__YOUR GOAL__. Look through the lines below and extract any with the word "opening".

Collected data

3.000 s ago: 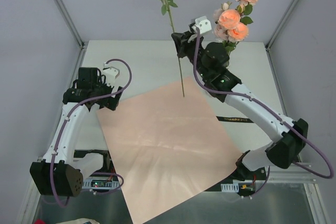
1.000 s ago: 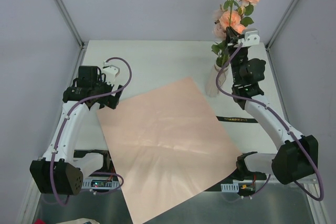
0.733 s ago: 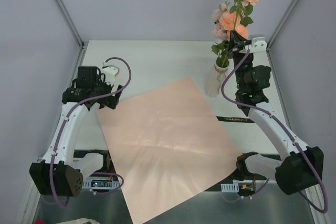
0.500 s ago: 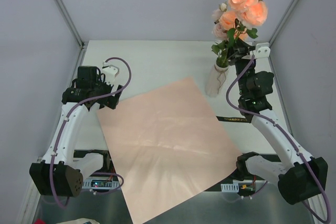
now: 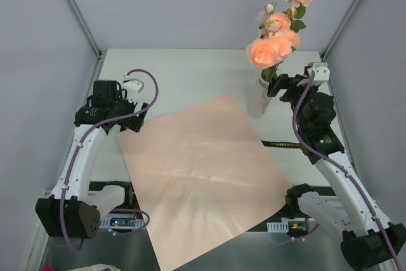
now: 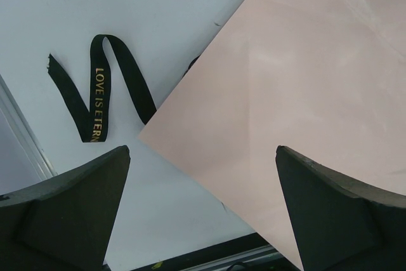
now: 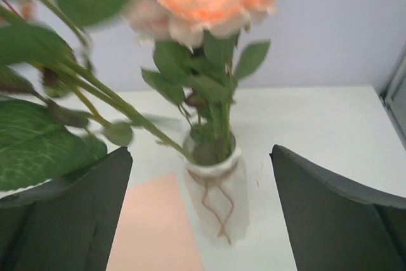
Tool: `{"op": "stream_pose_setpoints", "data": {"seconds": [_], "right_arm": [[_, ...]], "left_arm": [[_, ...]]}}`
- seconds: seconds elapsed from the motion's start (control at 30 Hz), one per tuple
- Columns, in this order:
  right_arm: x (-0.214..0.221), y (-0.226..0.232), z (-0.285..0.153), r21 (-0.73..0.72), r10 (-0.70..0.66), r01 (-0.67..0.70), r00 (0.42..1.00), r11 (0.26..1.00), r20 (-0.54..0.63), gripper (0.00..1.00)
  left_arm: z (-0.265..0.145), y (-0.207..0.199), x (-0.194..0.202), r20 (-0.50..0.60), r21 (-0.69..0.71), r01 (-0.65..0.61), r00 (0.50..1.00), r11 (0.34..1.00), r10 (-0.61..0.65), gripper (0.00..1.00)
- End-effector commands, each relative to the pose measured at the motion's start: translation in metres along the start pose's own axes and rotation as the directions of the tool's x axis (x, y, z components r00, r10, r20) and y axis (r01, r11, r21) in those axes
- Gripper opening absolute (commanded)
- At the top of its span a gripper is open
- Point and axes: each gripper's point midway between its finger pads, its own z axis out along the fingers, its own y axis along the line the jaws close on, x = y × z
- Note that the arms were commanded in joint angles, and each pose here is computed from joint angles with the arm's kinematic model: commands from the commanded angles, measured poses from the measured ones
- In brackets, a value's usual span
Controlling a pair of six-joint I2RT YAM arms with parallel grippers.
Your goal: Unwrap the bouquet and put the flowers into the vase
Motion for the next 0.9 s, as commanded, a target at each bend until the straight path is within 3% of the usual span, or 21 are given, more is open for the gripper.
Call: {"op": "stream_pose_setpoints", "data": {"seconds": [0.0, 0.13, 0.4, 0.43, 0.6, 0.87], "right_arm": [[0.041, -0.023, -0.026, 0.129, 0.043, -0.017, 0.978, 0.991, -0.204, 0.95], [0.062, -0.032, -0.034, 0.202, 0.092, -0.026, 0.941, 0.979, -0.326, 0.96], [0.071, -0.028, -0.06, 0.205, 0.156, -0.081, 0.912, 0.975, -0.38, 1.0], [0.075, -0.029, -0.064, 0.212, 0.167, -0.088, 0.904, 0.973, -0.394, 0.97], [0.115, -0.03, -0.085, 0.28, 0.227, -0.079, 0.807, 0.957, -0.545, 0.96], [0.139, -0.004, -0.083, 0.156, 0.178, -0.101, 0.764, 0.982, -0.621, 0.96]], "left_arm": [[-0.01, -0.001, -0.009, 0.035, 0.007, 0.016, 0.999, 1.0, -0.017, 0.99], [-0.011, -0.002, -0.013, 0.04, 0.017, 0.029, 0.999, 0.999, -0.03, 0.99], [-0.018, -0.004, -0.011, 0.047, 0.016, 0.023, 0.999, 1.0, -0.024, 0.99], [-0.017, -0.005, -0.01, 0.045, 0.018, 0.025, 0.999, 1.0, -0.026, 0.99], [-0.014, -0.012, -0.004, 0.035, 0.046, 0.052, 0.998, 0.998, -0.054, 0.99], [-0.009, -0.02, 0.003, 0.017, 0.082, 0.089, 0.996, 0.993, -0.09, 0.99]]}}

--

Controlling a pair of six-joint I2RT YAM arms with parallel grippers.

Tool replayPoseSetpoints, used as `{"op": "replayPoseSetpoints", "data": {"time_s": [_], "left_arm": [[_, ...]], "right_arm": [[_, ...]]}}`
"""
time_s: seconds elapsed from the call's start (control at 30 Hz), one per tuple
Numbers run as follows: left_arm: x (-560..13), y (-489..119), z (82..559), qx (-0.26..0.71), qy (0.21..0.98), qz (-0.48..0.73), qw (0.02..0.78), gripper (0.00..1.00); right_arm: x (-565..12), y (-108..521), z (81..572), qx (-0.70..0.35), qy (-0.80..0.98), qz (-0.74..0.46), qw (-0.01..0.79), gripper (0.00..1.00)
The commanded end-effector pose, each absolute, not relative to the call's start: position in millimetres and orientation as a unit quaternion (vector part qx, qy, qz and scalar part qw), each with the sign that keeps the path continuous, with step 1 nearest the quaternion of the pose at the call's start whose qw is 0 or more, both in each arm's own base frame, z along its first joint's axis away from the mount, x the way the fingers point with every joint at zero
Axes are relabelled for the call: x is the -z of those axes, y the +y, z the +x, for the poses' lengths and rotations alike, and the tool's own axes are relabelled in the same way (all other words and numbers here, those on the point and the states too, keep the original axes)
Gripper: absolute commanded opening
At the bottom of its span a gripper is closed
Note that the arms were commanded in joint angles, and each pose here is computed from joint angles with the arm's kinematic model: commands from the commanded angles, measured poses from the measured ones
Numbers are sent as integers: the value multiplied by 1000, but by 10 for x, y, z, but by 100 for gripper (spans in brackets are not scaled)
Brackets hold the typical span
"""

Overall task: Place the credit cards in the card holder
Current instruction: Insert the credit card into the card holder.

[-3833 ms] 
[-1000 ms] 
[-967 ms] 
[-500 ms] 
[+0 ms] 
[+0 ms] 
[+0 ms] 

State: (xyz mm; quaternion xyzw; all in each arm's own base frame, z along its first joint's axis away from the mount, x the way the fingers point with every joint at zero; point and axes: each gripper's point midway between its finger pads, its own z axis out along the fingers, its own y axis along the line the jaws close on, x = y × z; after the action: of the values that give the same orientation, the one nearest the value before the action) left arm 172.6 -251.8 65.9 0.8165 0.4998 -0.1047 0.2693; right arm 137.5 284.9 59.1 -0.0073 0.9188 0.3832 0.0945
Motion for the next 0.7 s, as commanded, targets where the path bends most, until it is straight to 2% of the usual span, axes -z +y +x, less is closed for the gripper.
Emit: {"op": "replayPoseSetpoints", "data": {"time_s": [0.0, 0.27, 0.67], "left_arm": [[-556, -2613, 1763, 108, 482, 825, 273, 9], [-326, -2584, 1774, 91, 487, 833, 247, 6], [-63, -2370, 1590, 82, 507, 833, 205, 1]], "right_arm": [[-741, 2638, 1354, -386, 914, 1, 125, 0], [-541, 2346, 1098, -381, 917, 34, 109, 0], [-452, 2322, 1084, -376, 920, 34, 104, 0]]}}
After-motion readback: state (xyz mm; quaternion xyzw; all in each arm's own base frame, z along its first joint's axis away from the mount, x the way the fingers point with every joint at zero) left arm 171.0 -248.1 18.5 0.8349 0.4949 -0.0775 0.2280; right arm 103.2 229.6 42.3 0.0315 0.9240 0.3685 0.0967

__TASK RESULT__.
- Gripper opening absolute (commanded)
Gripper: absolute commanded opening

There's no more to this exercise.